Hair and barbed wire policies
The continuity of bodies is also evident in the work of Sandra Mujinga, in her series And my body carried all of youwith sculptures made of large metal and textile casings, which could be skeletons and torn skin of something that perhaps breathes. A concept also present in reflections on the inheritance of physical features and policies on Afro hair, according to Jeannete Ehlers. This artist afropea proposes a work within MAAT Central and a performance live, We’re magic, we’re realon the exterior walls of the museum, with the choreography of three people united (or trapped) by their braids to the building itself, which highlight the intersection of lineage with new identities and demands.
“Other ways of learning from the ancestors” and going “with them” are captured in the imposing installation Sleep in Witness, by Lingiswa Gqunta, in which the fluidity between the dream and wakefulness stands out, since she is a “sleeping witness” of a dream in which the living and the dead occupy the same time and space. Clay plateaus on which rise, like blue waves, meters of coiled and lined barbed wire, but which are still sharp, like those of prisons, borders or the fences of neighborhoods fearful of their neighbors.
“Europe is becoming increasingly harsher towards immigrants, but our territories of origin also practice this colonial violence.”
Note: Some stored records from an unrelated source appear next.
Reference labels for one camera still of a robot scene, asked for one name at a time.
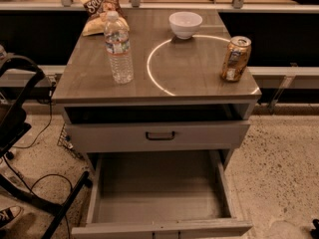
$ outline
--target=aluminum can
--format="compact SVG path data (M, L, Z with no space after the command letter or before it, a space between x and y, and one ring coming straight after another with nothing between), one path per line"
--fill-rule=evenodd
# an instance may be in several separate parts
M238 82L245 71L251 53L251 41L244 36L230 39L220 76L228 82Z

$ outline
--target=closed drawer
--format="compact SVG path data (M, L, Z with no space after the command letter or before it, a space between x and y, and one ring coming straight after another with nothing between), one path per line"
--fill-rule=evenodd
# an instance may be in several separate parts
M218 151L100 155L86 227L78 239L240 236Z
M130 124L67 124L76 151L233 149L241 145L248 120Z

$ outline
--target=electrical cord
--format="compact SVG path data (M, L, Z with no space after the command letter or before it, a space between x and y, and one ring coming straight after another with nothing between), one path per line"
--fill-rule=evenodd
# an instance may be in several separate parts
M35 139L31 142L31 144L29 144L28 146L13 146L15 148L20 148L20 149L26 149L26 148L30 148L34 145L34 143L36 142L36 140L38 139L38 137L40 136L40 134L42 132L44 132L48 127L49 125L51 124L51 121L52 121L52 95L53 95L53 89L55 87L55 84L52 84L52 87L51 87L51 90L50 90L50 94L49 94L49 101L48 101L48 105L49 105L49 116L50 116L50 119L49 119L49 122L47 123L47 125L37 134L37 136L35 137ZM70 193L72 192L73 190L73 186L72 186L72 183L71 181L66 177L66 176L63 176L61 174L58 174L58 173L50 173L50 174L46 174L42 177L40 177L38 180L36 180L33 185L30 187L26 182L25 180L23 179L22 175L17 172L11 165L10 163L8 162L7 160L7 157L4 155L3 156L3 159L5 161L5 163L7 164L8 168L19 178L19 180L24 184L24 186L29 190L29 192L31 194L33 194L35 197L37 198L40 198L40 199L44 199L44 198L41 198L40 196L38 196L34 191L33 191L33 188L35 187L35 185L37 183L39 183L42 179L46 178L46 177L49 177L49 176L59 176L59 177L62 177L63 179L65 179L68 183L69 183L69 186L70 186ZM67 218L67 215L65 215L65 220L66 220L66 224L67 224L67 230L68 230L68 237L69 239L71 239L71 233L70 233L70 226L69 226L69 221L68 221L68 218Z
M72 183L70 181L70 179L68 179L66 176L64 175L61 175L61 174L58 174L58 173L49 173L49 174L46 174L42 177L40 177L39 179L37 179L33 184L32 186L29 186L27 184L27 182L23 179L22 175L17 172L11 165L10 163L8 162L7 160L7 157L4 155L3 157L3 160L5 161L5 163L7 164L8 168L19 178L19 180L25 185L25 187L30 191L31 194L33 194L35 197L39 198L39 199L44 199L42 197L40 197L39 195L37 195L34 191L33 191L33 188L36 186L36 184L38 184L42 179L46 178L46 177L49 177L49 176L58 176L58 177L61 177L63 179L65 179L68 183L69 183L69 186L70 186L70 193L72 192L73 190L73 186L72 186ZM67 225L67 231L68 231L68 237L69 239L71 239L71 233L70 233L70 226L69 226L69 221L68 221L68 218L67 218L67 214L64 216L65 217L65 220L66 220L66 225Z
M49 95L49 100L48 100L48 104L49 104L49 116L50 116L50 119L49 119L49 122L47 123L47 125L37 134L37 136L35 137L35 139L31 142L31 144L29 144L28 146L16 146L14 145L13 147L15 148L20 148L20 149L26 149L26 148L29 148L29 147L32 147L34 145L34 143L36 142L36 140L38 139L38 137L40 136L40 134L42 132L44 132L48 127L49 125L51 124L51 121L52 121L52 100L51 100L51 96L53 95L52 91L50 91L50 95Z

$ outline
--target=sneaker
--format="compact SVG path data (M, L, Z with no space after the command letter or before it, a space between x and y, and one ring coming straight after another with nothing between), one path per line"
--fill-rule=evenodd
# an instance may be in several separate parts
M23 209L20 206L12 206L0 211L0 228L14 220Z

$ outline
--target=white bowl
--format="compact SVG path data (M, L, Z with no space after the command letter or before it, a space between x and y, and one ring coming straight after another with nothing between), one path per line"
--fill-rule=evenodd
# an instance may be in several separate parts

Jota Mombaça, Brazilian trans creator
However, here and there there are reassuring objects such as crystalline stones (reminiscent of a story by Ursula K. Le Guin) or old family photos on a South African beach, whose sociopolitical context is not intuited in the joy of those portrayed next to the ocean. . The ancestors of dreams may share that desire for “our systems of knowledge” to exist beyond the galleries and institutional academic spaces, of which Gqunta speaks. “I have an oral history and references made from stories and songs that are as important as quoting someone,” according to a “Western European method of knowledge production,” indicates the artist.
Finally, probably the most enjoyable and reflective part of the great exhibition are the audiovisual pieces by the multifaceted Congolese artist Baloji. He talks about love and its mirages in Altar/Peu de chagrin (Altar/ a little sorrow), but also of contemporary anxieties linked to digital technology, while drawing a sarcastic portrait of the protagonists of neocolonial inequalities on the continent, in Blue of Night (night blue).
Stilt-walking characters and traditional masks emerge among wreaths of flowers, banana leaves and ubiquitous plastic containers from the North: everything is used in the styling of its audiovisual pieces in an absolutely captivating and innovative way. The Congolese artist invites us to dance to very good music—also composed by him—in a universe of conceptual Afrofantasy, both glamorous and realistic, with the background landscape of any dirt street littered with garbage in Kinshasa.
In short, new generations of artists lay out bridges between mythology and ecology, positivist knowledge and ancestral spirituality, traditional art and futuristic narratives, with a view to the unknown contemporary continent that is, in reality, Africa. Against prejudice.